I smiled weakly. Being out was helping, but it could never be enough.

“You could make changes. I could buy whatever you needed. I can see you working away out here, maybe in the summer.”

“Thanks.” I did not intend to still be there by the summer; I had to find a way out before then.

“I do want to make life here good for you. You must know we want the same things.”

I didn’t want to ruin the relative tranquillity of being outside, so I kept quiet.

“You might want to show a little more gratitude – things could be a lot worse for you than they are now.”

“Gratitude? For what, Ray? For this?” I gestured to my face. “I might be all kinds of sick and twisted, but I will never be thankful for this.”

“You’re not sick and twisted for liking the things you do, Callie.”

“Is that what you tell yourself about the things you like? About the things you did to me?”

“Well, answer me this – did you ever need anti-anxiety medication when we were together?”

“That’s not…” I faltered. Ray’s knowing smile made me want to hit him.

I stood up, flung my cup across the garden and ran back inside. I didn’t look back to see if he was following me. I ran straight up to my room and slammed the door shut, throwing my fists against the door so hard that I cried out in pain. I was both furious and terrified – furious that Ray had the arrogance to assume that he was a better partner for me than David, and terrified that he was on his way to my room to punish me for my outburst. I paced nervously in the small space at the end of the bed, ready to fight tooth and nail against him if he tried to hurt me, but more and more time passed, and he didn’t come up.

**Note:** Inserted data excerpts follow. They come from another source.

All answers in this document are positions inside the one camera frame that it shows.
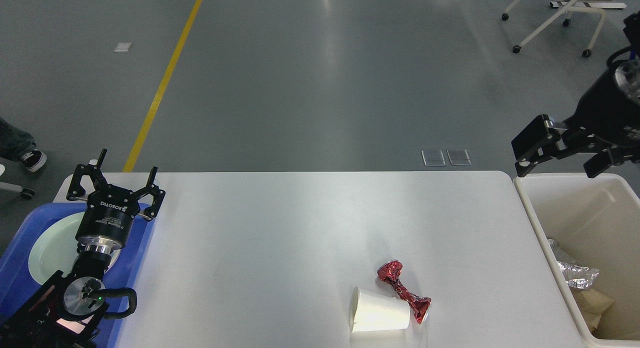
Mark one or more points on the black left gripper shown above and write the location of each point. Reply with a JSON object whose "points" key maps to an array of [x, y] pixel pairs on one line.
{"points": [[109, 217]]}

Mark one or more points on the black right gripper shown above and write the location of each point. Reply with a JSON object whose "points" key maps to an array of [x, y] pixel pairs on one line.
{"points": [[608, 111]]}

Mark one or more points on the mint green plate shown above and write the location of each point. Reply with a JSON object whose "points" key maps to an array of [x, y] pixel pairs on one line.
{"points": [[55, 249]]}

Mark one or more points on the aluminium foil tray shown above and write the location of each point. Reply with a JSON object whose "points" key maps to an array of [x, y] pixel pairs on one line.
{"points": [[577, 276], [560, 254]]}

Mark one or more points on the brown paper sheet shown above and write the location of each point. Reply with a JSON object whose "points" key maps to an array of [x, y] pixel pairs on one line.
{"points": [[592, 305]]}

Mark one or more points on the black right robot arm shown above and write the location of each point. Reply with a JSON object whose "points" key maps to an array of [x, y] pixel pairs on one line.
{"points": [[631, 52]]}

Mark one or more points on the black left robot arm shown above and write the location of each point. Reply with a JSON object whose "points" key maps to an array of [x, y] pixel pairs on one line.
{"points": [[65, 312]]}

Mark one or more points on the beige plastic bin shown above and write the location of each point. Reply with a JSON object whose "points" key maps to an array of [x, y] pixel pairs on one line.
{"points": [[595, 220]]}

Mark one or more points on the white chair leg left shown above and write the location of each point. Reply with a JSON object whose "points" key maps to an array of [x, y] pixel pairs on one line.
{"points": [[23, 192]]}

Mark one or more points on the right floor socket cover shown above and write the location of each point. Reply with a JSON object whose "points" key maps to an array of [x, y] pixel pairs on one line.
{"points": [[459, 157]]}

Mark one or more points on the floor socket cover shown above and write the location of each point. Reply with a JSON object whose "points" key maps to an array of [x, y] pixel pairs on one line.
{"points": [[433, 158], [459, 157]]}

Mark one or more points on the person's leg and shoe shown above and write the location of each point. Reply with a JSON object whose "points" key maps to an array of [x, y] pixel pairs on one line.
{"points": [[17, 145]]}

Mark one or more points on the left floor socket cover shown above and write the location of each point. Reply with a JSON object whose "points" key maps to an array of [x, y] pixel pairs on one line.
{"points": [[433, 158]]}

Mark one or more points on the red foil wrapper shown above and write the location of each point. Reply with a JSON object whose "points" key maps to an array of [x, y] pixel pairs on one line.
{"points": [[390, 273]]}

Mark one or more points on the lying white paper cup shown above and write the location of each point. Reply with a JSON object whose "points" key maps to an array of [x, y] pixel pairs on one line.
{"points": [[374, 312]]}

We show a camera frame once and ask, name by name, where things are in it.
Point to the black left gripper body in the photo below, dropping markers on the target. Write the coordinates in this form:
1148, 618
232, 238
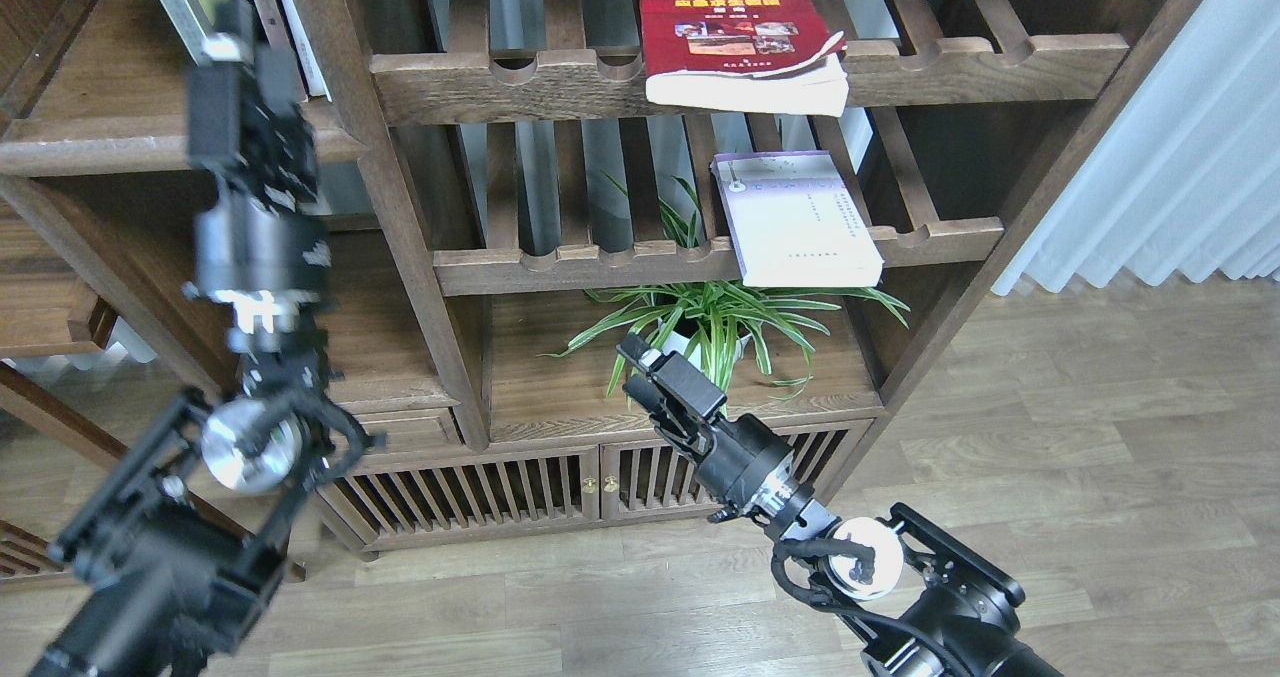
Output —
256, 242

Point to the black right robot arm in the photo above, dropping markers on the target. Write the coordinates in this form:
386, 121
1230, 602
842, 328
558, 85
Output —
923, 603

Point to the white plant pot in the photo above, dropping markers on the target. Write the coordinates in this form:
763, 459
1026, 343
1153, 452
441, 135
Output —
715, 357

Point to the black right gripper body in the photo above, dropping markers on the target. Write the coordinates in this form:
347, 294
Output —
740, 463

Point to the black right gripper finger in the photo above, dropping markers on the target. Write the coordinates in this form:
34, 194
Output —
666, 383

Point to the pale lavender cover book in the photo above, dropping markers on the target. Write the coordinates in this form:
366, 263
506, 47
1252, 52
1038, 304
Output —
794, 223

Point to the wooden side furniture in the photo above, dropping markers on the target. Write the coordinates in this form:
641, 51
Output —
48, 311

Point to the white spine upright book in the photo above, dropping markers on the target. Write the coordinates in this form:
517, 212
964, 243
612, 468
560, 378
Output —
312, 75

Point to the white pleated curtain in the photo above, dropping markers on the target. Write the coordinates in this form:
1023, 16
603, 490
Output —
1186, 181

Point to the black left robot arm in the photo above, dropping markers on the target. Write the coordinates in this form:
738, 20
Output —
183, 544

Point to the dark wooden bookshelf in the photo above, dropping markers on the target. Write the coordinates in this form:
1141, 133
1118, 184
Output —
512, 161

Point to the green spider plant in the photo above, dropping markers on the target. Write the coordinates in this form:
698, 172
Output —
651, 311

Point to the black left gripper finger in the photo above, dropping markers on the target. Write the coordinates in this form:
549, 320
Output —
216, 86

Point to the red cover book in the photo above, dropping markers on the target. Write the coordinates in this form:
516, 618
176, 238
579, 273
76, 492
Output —
765, 56

Every hour, every minute, it seemed, I changed my mind about my plan. Every time I thought I could just play along and bide my time, he would say or do something so infuriating that I couldn’t let it slide, and we’d be back to square one. In that moment of rage, I even considered attacking him. I could use the bedside lamp, run downstairs, find the keys… but that was all a fantasy. He would overpower me in a second. All the adrenaline in the world couldn’t protect me from Ray, no matter how much I wanted to fight back.

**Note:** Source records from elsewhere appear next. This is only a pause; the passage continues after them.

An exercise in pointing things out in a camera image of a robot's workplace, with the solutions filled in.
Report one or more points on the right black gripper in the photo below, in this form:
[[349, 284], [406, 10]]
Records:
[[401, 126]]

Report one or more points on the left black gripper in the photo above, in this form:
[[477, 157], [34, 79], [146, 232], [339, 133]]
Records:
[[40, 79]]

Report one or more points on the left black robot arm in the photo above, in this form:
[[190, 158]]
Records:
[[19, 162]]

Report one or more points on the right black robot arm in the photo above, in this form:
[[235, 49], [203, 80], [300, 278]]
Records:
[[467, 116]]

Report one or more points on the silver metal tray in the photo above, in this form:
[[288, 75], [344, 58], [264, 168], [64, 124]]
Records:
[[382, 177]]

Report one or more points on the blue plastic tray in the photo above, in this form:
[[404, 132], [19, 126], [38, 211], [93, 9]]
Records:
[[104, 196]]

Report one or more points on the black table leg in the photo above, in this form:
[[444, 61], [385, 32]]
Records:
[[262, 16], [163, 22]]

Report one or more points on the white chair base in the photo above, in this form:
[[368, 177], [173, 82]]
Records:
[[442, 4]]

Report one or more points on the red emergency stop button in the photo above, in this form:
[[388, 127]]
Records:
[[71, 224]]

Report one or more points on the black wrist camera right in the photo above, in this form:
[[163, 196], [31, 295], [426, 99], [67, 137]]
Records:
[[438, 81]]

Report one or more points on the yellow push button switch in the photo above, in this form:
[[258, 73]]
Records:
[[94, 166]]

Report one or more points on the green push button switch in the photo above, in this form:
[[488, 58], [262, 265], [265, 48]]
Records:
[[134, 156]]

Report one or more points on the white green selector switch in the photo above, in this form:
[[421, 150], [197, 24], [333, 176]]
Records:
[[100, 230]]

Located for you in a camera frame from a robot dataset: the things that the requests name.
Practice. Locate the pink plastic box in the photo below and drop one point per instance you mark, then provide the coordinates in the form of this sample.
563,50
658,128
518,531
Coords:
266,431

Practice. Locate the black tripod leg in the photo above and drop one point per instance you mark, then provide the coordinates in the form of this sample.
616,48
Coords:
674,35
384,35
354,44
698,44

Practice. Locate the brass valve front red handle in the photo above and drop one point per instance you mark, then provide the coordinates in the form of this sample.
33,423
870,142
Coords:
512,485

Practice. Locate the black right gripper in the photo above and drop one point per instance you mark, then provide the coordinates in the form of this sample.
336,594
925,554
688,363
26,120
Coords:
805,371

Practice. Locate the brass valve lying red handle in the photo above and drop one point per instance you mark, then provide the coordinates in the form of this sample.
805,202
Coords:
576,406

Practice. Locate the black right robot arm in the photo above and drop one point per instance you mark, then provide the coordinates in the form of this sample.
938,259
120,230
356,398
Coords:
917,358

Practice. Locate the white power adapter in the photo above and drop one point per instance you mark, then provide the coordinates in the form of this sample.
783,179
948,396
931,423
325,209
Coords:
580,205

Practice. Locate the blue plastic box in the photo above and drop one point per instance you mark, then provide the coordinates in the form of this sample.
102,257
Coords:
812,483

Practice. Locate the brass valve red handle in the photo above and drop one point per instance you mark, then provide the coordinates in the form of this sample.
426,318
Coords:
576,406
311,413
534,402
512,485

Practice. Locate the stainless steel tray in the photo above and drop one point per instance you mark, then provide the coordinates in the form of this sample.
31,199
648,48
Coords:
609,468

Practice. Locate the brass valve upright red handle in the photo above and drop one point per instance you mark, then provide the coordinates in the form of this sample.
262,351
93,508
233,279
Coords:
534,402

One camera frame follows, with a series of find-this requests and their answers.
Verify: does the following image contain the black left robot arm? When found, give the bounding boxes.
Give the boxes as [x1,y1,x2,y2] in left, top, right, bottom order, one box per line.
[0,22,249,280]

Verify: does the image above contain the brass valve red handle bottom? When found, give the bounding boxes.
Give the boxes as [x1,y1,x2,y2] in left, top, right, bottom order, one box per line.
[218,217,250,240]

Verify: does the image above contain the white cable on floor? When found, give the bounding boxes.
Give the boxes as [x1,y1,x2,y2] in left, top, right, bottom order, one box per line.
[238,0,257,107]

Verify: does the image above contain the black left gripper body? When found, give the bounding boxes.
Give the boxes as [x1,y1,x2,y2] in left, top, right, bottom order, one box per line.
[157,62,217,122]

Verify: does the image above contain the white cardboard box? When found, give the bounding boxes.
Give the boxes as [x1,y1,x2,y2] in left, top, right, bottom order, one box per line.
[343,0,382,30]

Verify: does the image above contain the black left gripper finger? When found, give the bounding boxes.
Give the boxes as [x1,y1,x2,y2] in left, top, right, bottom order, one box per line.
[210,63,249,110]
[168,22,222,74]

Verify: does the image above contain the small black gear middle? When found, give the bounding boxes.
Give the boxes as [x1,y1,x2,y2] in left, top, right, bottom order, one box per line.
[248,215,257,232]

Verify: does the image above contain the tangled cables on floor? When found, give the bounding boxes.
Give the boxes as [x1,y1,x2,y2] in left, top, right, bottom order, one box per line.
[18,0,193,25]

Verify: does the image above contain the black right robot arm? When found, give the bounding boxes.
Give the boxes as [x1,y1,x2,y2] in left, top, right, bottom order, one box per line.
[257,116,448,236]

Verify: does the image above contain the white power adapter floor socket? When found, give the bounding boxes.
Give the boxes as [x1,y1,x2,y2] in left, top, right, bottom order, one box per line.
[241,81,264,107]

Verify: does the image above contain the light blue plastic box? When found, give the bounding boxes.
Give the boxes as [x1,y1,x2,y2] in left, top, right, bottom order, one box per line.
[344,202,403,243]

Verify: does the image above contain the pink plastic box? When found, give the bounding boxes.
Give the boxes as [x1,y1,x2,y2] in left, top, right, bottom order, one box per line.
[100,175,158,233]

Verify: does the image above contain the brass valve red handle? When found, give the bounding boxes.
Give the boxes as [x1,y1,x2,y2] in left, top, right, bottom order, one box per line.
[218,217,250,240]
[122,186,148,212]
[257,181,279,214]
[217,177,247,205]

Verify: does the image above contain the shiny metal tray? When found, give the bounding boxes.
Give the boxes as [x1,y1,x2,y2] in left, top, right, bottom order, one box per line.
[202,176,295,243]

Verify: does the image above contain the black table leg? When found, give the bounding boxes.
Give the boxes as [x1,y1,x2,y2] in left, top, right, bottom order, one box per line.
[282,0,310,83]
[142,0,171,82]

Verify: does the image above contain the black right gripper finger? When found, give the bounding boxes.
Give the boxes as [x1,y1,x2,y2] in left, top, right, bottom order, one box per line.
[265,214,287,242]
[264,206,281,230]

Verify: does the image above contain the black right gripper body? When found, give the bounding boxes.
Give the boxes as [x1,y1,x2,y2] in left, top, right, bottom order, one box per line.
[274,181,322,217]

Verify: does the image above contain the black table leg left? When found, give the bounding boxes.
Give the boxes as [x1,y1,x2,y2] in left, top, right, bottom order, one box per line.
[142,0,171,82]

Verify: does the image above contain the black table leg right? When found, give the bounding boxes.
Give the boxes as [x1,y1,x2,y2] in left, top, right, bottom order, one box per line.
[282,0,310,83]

David had always wanted me to be strong and fearless, and I’d tried to be that for him, but it had always felt like an act, and just then I resented him for that. Being female, whether I liked it or not, came with vulnerability attached – the certainty that, even if you work hard to make yourself strong, the majority of the time a man would be able to overpower you with ease. I wasn’t weak for being afraid of Ray – I was sensible. My bruised cheek proved that. The strength in that blow, the force when he had pulled me up by my hair – these were just small tastes of what he could do to me. It was dangerous for me to anger him. So why did I keep doing it? Arguing with Ray didn’t get me any closer to freedom. My situation was bleak enough as it was – did I have to make it worse for myself? Ray might be volatile, but he wouldn’t hurt me for no reason. He seemed to want to care for me. Would it be so terrible to let him do that? Just for now?